WokeUpABug's picture

Yes we would only EVER pay directly to the school. Geez! We didn't just fall off the turnip truck.

The real issue is, as other posters raised, whether to pay our share at all. It is highly unlikely SS and BM will come up with money midstream. She is probably hoping once we sink the first amount we will cover the rest later so SS doesn't get kicked out. Or a grandparent or rich uncle will step in.

SS did apply for aid, but didn't get much because BM and DH are both high income. Reason BM can't come up with cash is she insists on sending all four kids to private school (see previous posts).

hereiam's picture

She is probably hoping once we sink the first amount we will cover the rest later so SS doesn't get kicked out. Or a grandparent or rich uncle will step in.

This is exactly what she is banking on.

robin333's picture

Hey, hadn't seen you recently. I would not pay until BM does- that was the agreement and I would not risk losing my money when she can't find the money.

My DH recently told my SD no (I have recovered from disbelief and glee) he would not pay this semester at community college as she qualifies for Pell grant, she just didn't apply timely (so she text Fri asking for payment on Mon). It will cover all the tuition, books and then some. Her procrastination, her lesson.

Are you and DH pursing IVF? Hope you are doing well!

robin333's picture

Thanks. She supposedly did. She just waited and won't get approval before tuition is due for this semester. I know DH has talked about this before she graduated HS.

Jsmom's picture

I love how everyone thinks they can just get loans...We were only eligible for 3750 a semester for BS20. I have not done it yet, but am planning on it for the fall. There are private loans out there, but they are crazy and require co-signing. I refuse to do that. I would rather deplete my savings to help the kid.

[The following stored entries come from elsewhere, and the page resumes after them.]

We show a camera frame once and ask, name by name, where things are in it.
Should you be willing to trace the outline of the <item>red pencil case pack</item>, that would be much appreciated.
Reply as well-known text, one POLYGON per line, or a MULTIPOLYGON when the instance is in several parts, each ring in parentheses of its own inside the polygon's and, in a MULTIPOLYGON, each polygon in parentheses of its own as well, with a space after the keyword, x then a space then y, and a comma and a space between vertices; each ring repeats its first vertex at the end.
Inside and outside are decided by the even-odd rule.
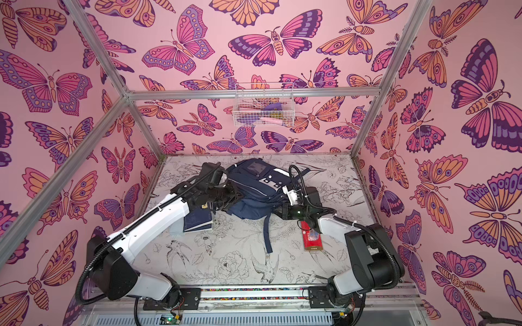
POLYGON ((319 232, 315 231, 305 221, 300 222, 300 229, 303 234, 303 245, 306 251, 321 251, 323 249, 319 232))

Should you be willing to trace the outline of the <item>aluminium frame post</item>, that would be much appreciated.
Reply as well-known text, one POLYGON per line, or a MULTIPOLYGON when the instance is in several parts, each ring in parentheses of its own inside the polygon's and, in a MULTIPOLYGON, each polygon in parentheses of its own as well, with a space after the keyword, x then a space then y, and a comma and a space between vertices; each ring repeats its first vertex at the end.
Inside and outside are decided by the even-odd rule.
POLYGON ((398 76, 398 71, 408 51, 410 50, 414 39, 417 37, 423 19, 430 10, 431 5, 432 0, 421 0, 416 2, 412 11, 412 15, 403 28, 400 41, 396 46, 387 71, 383 76, 379 88, 379 94, 372 100, 371 107, 368 110, 366 117, 364 118, 360 132, 353 144, 352 150, 350 152, 351 158, 358 157, 358 152, 364 145, 365 137, 369 135, 373 122, 375 121, 377 115, 381 112, 381 106, 386 100, 386 95, 395 81, 395 78, 398 76))

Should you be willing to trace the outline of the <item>dark blue book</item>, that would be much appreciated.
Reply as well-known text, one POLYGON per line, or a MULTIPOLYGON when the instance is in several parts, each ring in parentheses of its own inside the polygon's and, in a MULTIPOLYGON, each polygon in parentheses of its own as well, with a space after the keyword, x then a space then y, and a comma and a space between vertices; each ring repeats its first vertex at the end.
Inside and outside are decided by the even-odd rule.
POLYGON ((184 217, 184 233, 210 230, 214 214, 209 209, 195 209, 184 217))

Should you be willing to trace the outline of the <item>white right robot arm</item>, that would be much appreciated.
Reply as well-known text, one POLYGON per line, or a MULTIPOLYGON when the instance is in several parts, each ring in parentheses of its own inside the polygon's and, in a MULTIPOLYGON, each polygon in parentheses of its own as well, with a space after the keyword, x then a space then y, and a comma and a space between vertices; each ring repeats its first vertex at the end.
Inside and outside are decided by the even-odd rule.
POLYGON ((327 280, 326 291, 335 306, 355 295, 393 289, 405 275, 402 259, 380 224, 362 225, 321 204, 314 187, 285 186, 276 198, 282 200, 274 214, 283 220, 304 221, 313 231, 345 243, 351 267, 327 280))

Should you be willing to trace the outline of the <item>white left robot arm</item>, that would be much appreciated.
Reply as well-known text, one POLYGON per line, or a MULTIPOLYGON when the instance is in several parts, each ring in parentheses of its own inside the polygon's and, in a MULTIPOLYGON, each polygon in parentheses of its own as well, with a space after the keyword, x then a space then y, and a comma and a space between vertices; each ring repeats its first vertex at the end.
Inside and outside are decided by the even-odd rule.
POLYGON ((108 238, 95 236, 88 242, 87 259, 77 283, 75 300, 89 305, 122 297, 145 298, 165 308, 181 298, 178 283, 166 274, 154 275, 136 269, 138 254, 172 224, 196 208, 228 211, 243 194, 220 163, 204 163, 201 172, 173 187, 159 204, 108 238))

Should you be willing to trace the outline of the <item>navy blue backpack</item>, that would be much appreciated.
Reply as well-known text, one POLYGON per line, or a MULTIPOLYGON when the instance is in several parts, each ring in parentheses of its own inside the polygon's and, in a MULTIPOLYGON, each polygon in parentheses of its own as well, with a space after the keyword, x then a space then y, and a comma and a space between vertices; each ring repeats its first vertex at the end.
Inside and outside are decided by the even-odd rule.
POLYGON ((274 214, 274 208, 282 202, 283 188, 297 190, 307 187, 304 184, 304 176, 311 170, 300 170, 295 165, 290 168, 295 170, 294 175, 289 170, 284 171, 261 158, 253 158, 236 163, 226 170, 228 178, 235 183, 244 199, 225 212, 242 220, 262 220, 267 254, 273 252, 269 232, 270 218, 274 214))

If they don't pay, the kid gets kicked out. It is about a month in.

Dawn-Moderator's picture

This is true. My ss had to get private loans after he lost his scholarship. Bm had nothing to contribute from the beginning so there was no help there. I was and still am opposed to Dh cosigning but he says "I will not be the reason ss doesn't go to college". Grrrr

robin333's picture

I read somewhere on here about a DH that had his social security income garnished when a SKID defaulted on a cosigned loan. SD'S situation is fortunate that she won't have to cover tuition or books and won't need a student loan (neither BM or DH would be qualifying cosigners).

notarelative's picture

I wouldn't pay until the money was worked out..
SS needs to contact the financial aid office and discuss this fiasco with them.
If aid can't be obtained for this semester, then SS can ask for a deferred admission and enter next semester. A semester of working and saving for expenses should make SS realize that he cannot rely on BM for financial advice.

Remember student loans cannot be discharged during bankruptcy. Unless he wants his social security garnished his father should not sign. BM can sign. It was her poor planning and advice that put SS in this mess.